My 02 Ford Focus makes a racket in 5th gear. The engine sounds like it’s ready for takeoff. The other gears are quiet but when I pick up speed, the noise is a steady & relentless hum.
Check the oil level in the transmission.
How many miles are on this transmission? If the rest of the car warrants it, a rebuilt or used transmission might be in order. If you are trying to eke out a few more years of use, you might just use 4th until that starts making noise. Fuel mileage will suffer but you might be able to make the car last a few more years.
If 4th gear is quiet at the same road speed, it is unlikely to be a problem with the bearings or final drive gears. That leaves a worn 5th gear set i.e. input and output gear. It appears that these gears can be replaced separately from the shafts and other gear sets. Although the transmission and the input and output shafts will have to be disassembled just to replace these.
Manual transmission, right? The thing about 5th gear, at least in many cars, in that gear is configured so the transmission output shaft is more or less directly connected to its input shaft, which is the same as coming directly from the engine. The engine crankshaft and transmission output shaft both turn at exactly the same rpm. In other gears the power goes to an intermediate shaft, then to the output shaft. So it’s conceivable a transmission with something failing in the input/output shaft could be less noisy in other than 5th gear, lower gears where the intermediate shaft is used to take some of the load.
As posted above, first thing to do is check the transmission fluid level. If that’s ok, on an 02, might be worth a chance to replace the fluid. While doing that the shop could use a magnet to look for signs of a failing transmission, like metal shavings in the drained out fluid.
There’s a chance this is an engine problem too, but start with the above ideas probably.
The thing about 5th gear, at least in many cars, in that gear is configured so the transmission output shaft is more or less directly connected to its input shaft, which is the same as coming directly from the engine. The engine crankshaft and transmission output shaft both turn at exactly the same rpm.
I would challenge you to find any FWD transverse manual transmission with this configuration.
@GeorgeSanJose, 5th gear is an overdrive gear and is not direct drive. So there is a gear in there. First is to check the gear lube level.
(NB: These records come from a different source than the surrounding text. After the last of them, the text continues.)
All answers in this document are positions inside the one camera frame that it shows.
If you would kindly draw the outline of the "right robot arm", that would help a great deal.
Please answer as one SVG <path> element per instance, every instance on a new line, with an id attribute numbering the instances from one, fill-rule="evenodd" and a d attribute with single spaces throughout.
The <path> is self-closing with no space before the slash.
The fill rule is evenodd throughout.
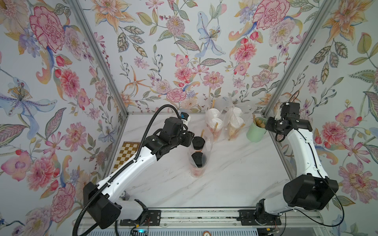
<path id="1" fill-rule="evenodd" d="M 262 199 L 256 205 L 255 221 L 265 225 L 275 222 L 285 212 L 297 209 L 322 210 L 335 197 L 338 183 L 329 178 L 314 145 L 313 129 L 299 115 L 300 105 L 287 102 L 281 106 L 279 120 L 270 117 L 266 130 L 289 141 L 296 162 L 296 177 L 285 184 L 281 195 Z"/>

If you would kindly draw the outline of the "black lid red cup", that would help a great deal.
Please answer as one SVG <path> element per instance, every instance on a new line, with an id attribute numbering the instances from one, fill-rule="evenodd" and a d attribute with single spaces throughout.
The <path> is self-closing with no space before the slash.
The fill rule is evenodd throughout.
<path id="1" fill-rule="evenodd" d="M 195 152 L 202 152 L 205 146 L 205 140 L 200 136 L 195 136 L 192 140 L 192 145 Z"/>
<path id="2" fill-rule="evenodd" d="M 192 175 L 194 177 L 200 177 L 205 170 L 207 158 L 202 152 L 195 152 L 192 154 Z"/>

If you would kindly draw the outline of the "clear plastic carrier bag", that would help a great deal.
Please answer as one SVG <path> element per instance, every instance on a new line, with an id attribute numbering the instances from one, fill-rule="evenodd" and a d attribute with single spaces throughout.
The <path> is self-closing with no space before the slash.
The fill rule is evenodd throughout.
<path id="1" fill-rule="evenodd" d="M 233 141 L 238 138 L 246 126 L 251 124 L 252 113 L 256 106 L 250 102 L 234 104 L 232 101 L 226 107 L 226 139 Z"/>

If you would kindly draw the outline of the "clear plastic bag pile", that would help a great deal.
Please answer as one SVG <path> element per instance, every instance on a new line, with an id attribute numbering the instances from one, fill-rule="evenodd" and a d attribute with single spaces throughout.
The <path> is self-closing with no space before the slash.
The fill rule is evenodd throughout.
<path id="1" fill-rule="evenodd" d="M 210 101 L 205 106 L 205 122 L 207 128 L 213 135 L 214 142 L 217 142 L 225 126 L 224 113 L 227 101 L 224 96 L 220 96 Z"/>

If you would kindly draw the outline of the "white lid red cup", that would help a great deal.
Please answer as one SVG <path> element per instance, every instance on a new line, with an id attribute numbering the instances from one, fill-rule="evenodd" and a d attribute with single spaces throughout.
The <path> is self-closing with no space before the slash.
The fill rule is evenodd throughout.
<path id="1" fill-rule="evenodd" d="M 212 120 L 215 118 L 219 118 L 221 115 L 221 112 L 216 108 L 210 108 L 205 112 L 205 116 L 208 120 Z"/>
<path id="2" fill-rule="evenodd" d="M 209 120 L 207 125 L 213 135 L 214 141 L 216 142 L 222 132 L 223 121 L 219 118 L 215 118 L 215 119 Z"/>

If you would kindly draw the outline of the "white lid red back cup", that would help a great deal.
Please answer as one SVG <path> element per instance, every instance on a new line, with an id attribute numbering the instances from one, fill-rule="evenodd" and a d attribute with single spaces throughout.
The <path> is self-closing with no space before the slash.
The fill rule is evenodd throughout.
<path id="1" fill-rule="evenodd" d="M 219 118 L 215 118 L 215 119 L 209 120 L 207 125 L 213 135 L 214 141 L 216 142 L 222 132 L 223 121 Z"/>

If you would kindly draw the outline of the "white lid beige cup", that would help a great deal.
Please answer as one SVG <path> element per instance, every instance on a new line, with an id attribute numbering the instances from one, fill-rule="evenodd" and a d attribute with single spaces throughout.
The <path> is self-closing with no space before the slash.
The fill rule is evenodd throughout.
<path id="1" fill-rule="evenodd" d="M 238 118 L 231 118 L 228 124 L 228 139 L 232 140 L 230 136 L 234 132 L 235 129 L 238 129 L 242 124 L 245 124 L 244 120 L 241 117 Z"/>

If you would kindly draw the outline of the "white lid floral cup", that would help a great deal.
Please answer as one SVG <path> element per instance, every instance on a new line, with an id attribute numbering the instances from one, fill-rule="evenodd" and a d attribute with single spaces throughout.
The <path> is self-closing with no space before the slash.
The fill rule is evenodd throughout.
<path id="1" fill-rule="evenodd" d="M 230 110 L 230 117 L 231 118 L 238 118 L 238 117 L 241 117 L 242 115 L 243 115 L 242 109 L 240 109 L 238 107 L 231 108 L 231 110 Z"/>

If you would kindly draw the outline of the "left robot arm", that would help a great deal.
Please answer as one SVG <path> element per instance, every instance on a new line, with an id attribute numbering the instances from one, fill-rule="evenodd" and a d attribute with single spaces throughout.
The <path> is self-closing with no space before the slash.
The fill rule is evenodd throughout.
<path id="1" fill-rule="evenodd" d="M 148 208 L 140 200 L 123 200 L 121 195 L 149 166 L 158 162 L 172 149 L 191 145 L 194 133 L 188 129 L 190 119 L 187 113 L 181 113 L 179 117 L 167 118 L 163 128 L 149 135 L 148 132 L 153 124 L 151 120 L 143 134 L 138 151 L 104 180 L 84 187 L 83 199 L 87 205 L 86 211 L 95 221 L 96 227 L 106 229 L 116 221 L 122 220 L 140 225 L 147 219 Z"/>

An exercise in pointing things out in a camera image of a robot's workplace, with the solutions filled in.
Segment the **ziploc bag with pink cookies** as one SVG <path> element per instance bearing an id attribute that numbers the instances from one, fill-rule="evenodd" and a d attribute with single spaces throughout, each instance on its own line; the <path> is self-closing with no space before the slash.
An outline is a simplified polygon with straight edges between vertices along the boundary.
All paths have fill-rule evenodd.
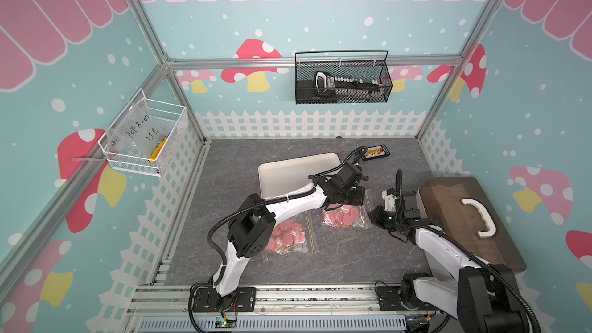
<path id="1" fill-rule="evenodd" d="M 323 225 L 340 229 L 368 229 L 370 220 L 367 206 L 369 204 L 371 202 L 368 199 L 367 193 L 362 195 L 362 202 L 359 205 L 343 203 L 330 204 L 323 211 Z"/>
<path id="2" fill-rule="evenodd" d="M 263 255 L 280 257 L 291 253 L 315 254 L 318 250 L 311 216 L 298 214 L 276 226 Z"/>

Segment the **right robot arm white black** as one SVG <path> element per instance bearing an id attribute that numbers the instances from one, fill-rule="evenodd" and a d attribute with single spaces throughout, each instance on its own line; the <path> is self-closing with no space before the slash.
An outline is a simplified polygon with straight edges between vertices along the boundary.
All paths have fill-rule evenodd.
<path id="1" fill-rule="evenodd" d="M 465 332 L 540 332 L 541 324 L 520 293 L 516 273 L 527 265 L 475 177 L 436 177 L 414 192 L 407 208 L 403 172 L 370 213 L 374 225 L 421 248 L 431 274 L 402 277 L 398 288 L 378 287 L 384 302 L 416 310 L 432 306 Z"/>

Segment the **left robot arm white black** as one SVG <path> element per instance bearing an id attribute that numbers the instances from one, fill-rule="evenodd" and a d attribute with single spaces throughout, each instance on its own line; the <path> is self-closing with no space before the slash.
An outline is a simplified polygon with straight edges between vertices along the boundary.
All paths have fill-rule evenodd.
<path id="1" fill-rule="evenodd" d="M 363 204 L 365 188 L 360 183 L 368 177 L 357 164 L 341 163 L 308 179 L 307 185 L 278 197 L 251 195 L 237 211 L 215 223 L 206 242 L 219 254 L 220 266 L 208 283 L 192 288 L 212 288 L 223 302 L 235 294 L 249 260 L 268 246 L 280 223 L 307 211 L 326 211 L 333 204 Z"/>

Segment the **clear plastic bag with writing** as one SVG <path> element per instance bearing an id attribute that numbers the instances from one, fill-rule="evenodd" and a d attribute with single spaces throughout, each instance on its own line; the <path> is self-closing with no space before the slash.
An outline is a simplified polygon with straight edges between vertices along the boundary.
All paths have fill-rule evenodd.
<path id="1" fill-rule="evenodd" d="M 144 100 L 130 102 L 107 131 L 106 148 L 109 153 L 148 159 L 166 136 Z"/>

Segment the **black box with orange items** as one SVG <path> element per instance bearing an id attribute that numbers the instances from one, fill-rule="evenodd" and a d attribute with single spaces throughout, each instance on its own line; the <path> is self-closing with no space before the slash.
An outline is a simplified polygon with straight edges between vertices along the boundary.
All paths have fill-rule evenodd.
<path id="1" fill-rule="evenodd" d="M 380 144 L 377 146 L 370 146 L 367 151 L 365 151 L 362 160 L 375 160 L 383 157 L 389 157 L 390 152 L 389 149 L 385 144 Z"/>

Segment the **white plastic tray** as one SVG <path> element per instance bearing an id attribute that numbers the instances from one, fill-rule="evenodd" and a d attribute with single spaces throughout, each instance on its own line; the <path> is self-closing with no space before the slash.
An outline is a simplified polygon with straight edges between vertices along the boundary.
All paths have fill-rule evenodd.
<path id="1" fill-rule="evenodd" d="M 280 197 L 296 191 L 309 183 L 309 175 L 317 174 L 341 163 L 335 153 L 263 163 L 257 169 L 261 197 Z"/>

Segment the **socket set in basket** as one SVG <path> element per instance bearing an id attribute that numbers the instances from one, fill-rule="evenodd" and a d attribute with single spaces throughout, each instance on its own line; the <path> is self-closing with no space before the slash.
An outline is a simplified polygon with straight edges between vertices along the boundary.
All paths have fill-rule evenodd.
<path id="1" fill-rule="evenodd" d="M 314 91 L 318 97 L 334 97 L 338 100 L 383 100 L 384 92 L 377 81 L 364 83 L 362 79 L 333 76 L 316 72 L 313 77 Z"/>

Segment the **yellow item in white basket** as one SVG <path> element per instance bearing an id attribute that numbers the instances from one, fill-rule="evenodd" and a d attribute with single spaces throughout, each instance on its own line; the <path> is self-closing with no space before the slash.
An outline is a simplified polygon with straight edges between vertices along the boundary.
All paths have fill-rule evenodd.
<path id="1" fill-rule="evenodd" d="M 155 163 L 160 155 L 160 152 L 162 151 L 162 149 L 164 148 L 166 142 L 168 140 L 168 137 L 164 137 L 163 140 L 159 143 L 159 145 L 156 147 L 155 151 L 151 154 L 151 156 L 148 158 L 150 163 Z"/>

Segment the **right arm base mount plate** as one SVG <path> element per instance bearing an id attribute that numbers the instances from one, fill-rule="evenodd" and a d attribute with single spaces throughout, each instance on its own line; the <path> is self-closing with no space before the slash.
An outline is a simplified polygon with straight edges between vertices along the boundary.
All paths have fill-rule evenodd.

If proper level doesn’t quiet it down, internal repair is required due to gear damage.
I looked through my Chilton’s manual for my Corolla, which is a 5 speed manual transverse fwd. It said in the introduction to the manual transmission section that it used a “counter-shaft” in all but 5th gear. I presume this is the same term as an “intermediate shaft”.
But later, where it explains how to take the transmission apart to replace damaged gears, synchronizers, and bearings, there’s no mention of any countershaft or intermediate shaft. The diagrams show only an input shaft and an output shaft, next to each other, in parallel. I presume this is what @insightful means, on that configuration space is tight so it is better to eliminate countershafts and intermediate shafts and just route the power for all forward gears via different configurations of the input and output shafts.
In any event, at least on the Corolla, the 5th gear routing uses parts not used in the other gears, so a 5th-gear-only noise pretty much would to be coming from one or more of those particular parts. The transmission power routing varies car to car, and I don’t have access to the diagrams for the OP’s Ford, so can’t speak to which those parts are for that model.
If 5th gear is Overdrive it is by definition not direct drive.
Often, wear on the input bearing and input/output pilot bearing are most noticeable in Overdrive because there is much less engine noise when cruising and while often unnoticed the noise in reverse is the loudest. There is a great deal of consensus here that the oil level in the transmission should be checked and for now @zengirl is remaining somewhat shy but if/when it is checked topping it off could possibly cure the complaint or, if the level is significantly low and topping off doesn’t improve the situation it will indicate that she can look forward to replacing the transmission in the near future. And if that is the case we will again lament a motorist’s suffering as the result of poor maintenance.